The patient complied, and he pricked it several times.
" Nothing doing," was his dictum and he gave back the needle.
The prophesied Twenty-Seventh arrived one morning at Dr. Hamilton's office; in the evening it will have reached Wistaria House–the Twenty-Seventh foretold at the neighborhood party.
Among the large number always waiting in Dr. Hamilton's reception room sat a woman in a dark, tailored suit, like many another there; and veiled, as were others. In her turn, she entered the private office.
"What's the trouble this time, Anna?"
" I don't know myself, but I'll show you," and she bared her arm.
When his last patient had left and his office door been locked, Dr. Hamilton reached for paper and pen to write a letter, although he would be hurried to make his professional calls and dress and reach Wistaria House by six o'clock. It was a letter of many pages, well sprinkled with interrogation points.

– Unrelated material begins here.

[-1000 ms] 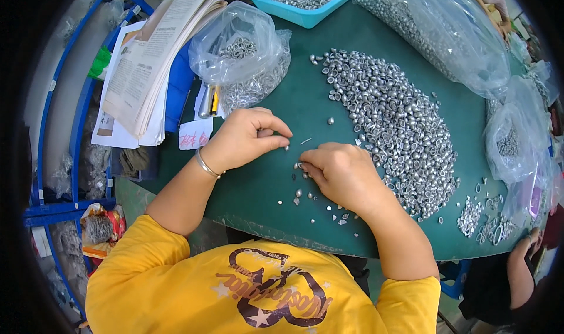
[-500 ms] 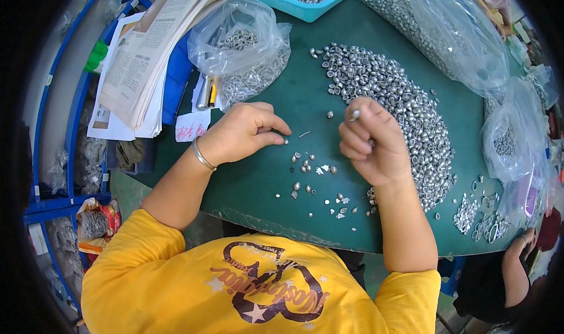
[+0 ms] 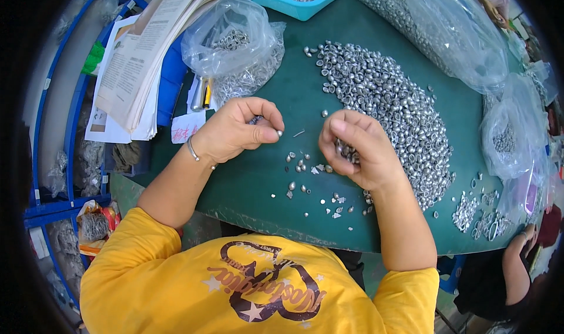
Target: The person picks up and examines small metal components by hand, moving them from a large pile on a green table into a blue plastic tray.
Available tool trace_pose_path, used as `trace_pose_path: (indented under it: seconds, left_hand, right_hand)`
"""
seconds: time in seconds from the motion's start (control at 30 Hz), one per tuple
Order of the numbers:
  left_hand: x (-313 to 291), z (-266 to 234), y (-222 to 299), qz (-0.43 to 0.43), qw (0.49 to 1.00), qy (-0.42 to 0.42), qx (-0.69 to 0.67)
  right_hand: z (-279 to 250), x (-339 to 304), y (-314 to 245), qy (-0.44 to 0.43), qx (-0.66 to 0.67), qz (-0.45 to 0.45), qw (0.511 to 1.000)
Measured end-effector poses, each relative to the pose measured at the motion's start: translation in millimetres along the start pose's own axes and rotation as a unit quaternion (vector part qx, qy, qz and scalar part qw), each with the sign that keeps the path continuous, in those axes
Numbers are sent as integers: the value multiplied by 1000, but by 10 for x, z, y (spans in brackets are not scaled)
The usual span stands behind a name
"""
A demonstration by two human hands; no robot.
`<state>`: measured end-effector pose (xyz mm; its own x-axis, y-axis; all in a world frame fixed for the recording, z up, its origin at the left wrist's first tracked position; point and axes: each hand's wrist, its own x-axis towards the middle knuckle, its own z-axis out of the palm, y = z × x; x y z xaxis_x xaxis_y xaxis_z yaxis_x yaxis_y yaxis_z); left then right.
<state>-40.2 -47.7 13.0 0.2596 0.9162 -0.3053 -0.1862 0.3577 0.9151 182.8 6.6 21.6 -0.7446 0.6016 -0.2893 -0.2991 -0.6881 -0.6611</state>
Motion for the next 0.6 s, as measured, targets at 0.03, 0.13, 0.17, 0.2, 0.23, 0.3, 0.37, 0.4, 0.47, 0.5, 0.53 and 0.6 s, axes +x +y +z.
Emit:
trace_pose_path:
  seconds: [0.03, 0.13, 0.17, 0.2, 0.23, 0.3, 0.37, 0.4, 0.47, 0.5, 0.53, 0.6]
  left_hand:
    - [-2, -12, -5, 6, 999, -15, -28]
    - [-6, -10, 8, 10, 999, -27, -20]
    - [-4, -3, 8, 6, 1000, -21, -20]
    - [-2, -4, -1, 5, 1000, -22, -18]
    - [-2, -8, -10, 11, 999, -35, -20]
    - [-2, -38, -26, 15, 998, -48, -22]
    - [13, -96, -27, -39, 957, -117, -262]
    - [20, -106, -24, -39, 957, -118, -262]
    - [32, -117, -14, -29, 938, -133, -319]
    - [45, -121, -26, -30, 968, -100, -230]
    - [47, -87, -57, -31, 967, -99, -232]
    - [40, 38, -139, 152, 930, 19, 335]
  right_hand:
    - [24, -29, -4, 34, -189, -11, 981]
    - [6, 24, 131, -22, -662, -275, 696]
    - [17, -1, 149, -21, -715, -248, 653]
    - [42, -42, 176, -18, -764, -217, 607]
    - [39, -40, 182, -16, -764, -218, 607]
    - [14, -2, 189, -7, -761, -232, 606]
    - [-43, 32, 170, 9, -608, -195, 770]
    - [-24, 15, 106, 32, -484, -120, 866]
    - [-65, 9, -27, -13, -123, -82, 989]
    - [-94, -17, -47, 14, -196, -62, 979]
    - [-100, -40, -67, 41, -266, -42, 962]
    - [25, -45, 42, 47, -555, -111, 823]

The wistarias were all in the shade when Dr. Hamilton passed beneath them. Not because it was dark, for never had they been so deluged with light. Festoons of electric globules, three deep, wound about the verandas; every palm and pepper was a mighty Christmas tree, a-glitter from top to bottom. Out in space hung balls of light, suspended from nothing. From house to waiting automobiles a roadway of roses made soft stepping. A flood tide of brightness swept from basement to attic.

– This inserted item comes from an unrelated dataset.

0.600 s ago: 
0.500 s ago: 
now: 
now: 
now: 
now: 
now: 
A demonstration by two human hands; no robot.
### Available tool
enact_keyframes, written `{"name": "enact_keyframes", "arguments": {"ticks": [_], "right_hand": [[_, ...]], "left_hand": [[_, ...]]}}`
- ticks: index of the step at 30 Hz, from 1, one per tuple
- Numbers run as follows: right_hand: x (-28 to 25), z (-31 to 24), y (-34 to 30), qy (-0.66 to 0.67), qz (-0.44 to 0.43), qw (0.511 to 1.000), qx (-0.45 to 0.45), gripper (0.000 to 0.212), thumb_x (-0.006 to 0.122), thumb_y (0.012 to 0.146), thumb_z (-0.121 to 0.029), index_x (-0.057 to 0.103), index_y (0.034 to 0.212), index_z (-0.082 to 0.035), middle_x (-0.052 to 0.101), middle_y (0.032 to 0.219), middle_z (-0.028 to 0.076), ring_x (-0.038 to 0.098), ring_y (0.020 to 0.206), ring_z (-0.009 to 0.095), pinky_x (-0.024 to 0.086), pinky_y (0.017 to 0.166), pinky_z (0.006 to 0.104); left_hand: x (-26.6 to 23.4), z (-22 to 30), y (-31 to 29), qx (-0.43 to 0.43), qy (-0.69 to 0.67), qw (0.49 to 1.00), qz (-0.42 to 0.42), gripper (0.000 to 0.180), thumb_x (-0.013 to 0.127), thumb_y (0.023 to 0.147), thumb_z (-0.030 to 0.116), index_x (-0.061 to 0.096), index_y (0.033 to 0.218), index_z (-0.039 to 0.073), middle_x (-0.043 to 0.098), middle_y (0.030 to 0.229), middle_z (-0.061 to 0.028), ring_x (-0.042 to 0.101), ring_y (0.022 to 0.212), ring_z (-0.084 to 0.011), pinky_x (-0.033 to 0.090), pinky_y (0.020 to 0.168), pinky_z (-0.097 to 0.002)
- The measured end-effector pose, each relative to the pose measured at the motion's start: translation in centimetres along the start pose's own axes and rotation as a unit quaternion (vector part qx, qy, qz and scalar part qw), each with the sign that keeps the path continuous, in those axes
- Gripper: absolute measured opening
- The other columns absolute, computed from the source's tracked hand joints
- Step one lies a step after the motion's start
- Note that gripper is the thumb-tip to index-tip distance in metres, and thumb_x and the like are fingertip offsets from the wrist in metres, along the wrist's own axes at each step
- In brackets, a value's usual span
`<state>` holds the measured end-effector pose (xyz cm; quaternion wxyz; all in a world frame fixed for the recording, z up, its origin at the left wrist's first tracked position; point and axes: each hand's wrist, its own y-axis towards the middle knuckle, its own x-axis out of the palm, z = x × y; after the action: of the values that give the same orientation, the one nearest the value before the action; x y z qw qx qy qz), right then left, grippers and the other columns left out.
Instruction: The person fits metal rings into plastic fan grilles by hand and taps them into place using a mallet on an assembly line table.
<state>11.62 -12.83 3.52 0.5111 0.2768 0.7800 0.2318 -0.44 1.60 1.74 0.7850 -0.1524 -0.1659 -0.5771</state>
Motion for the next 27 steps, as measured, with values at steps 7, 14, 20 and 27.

The great unsociable dining-room is all too small. Again flowers wreathe the walls, fill vases and lie by the plates. The choicest of fruit and fowl await the order of the chef. In the conservatory an orchestra bides the signal of their leader, who in turn watches tensely through the doorway. She comes! His hand upraises. Half a hundred strings thrill out:
" Hail to the Bride!"
Again glad words and happy replies, around a prodigal table, through all of which the orchestra sings in whispers.
Deserted is the table at last; hand shaking, kissing and good-byes follow. Down the rose road walks a man in uniform leading the daughter – the only daughter of the house.
" So long, Mary," calls her big brother.
A shower of rice from Philip; a wave of hand from the father; a flutter of handkerchief by the mother. The machine is out of sight.
Another night came to the Rose Door. As a matter of fact nights never failed to come to that Public Benefit; had the calamity of an immortal day fallen on that tollbooth its commanding buccaneer would have wirelessed Mars to put out the sun. Nights were indispensable to the Rose Door.
Two girls were holding a conversation – were they? The dictionary defines"conversation" as" an interchange of ideas."
" You make me tired, Mary Sullivan, honest to God you do, standing up for folks that don't lift a finger for you. Here we are and here we have always got to stay; but the men in the bit with us, call leave it and get to be mayor or senator or preacher. Oh, the preachers! We here, and they sitting with their bellies full, studying their Sunday lesson, 'Whatever is, is right.' Ugh, to hell with them–my Rabbi and your Priest!"
"But maybe, Rebecca –"
"Oh, shut up with your 'maybes.' Maybe they are tearing their hair out because we are sick to the death of this life. Maybe they walk the floor all night because we can't get out and make a living another way, any more than a fly that is pulling itself in two on sticky fly paper, can ever get off it. Didn't you try? Didn't I try? Did you ever hear of a preacher going insane thinking about our case? A prize fight makes them nutty, but us –"
"Still, Rebecca, maybe –"
"Yes, maybe they'll pull down these walls tonight, like the French people did to that prison and maybe they'll just go to bed and sleep," and Rebecca removed her cigarette, to spit straight out into their faces, while Mary Sullivan gave up and went out of the room.
The wise man smiles in business hours. The customer has troubles, certainly, but the seller of goods has none.
"I heard you got married, Herb."
"Who told you?"
"Oh, a little bird. I didn't think I'd see Lieutenant Kenyon any more."
"A man can't give up all his friends just because he gets married, Rebecca."
Rebecca hummed:
"There's no place like home, dear,
But I'm afraid to come home in the dark."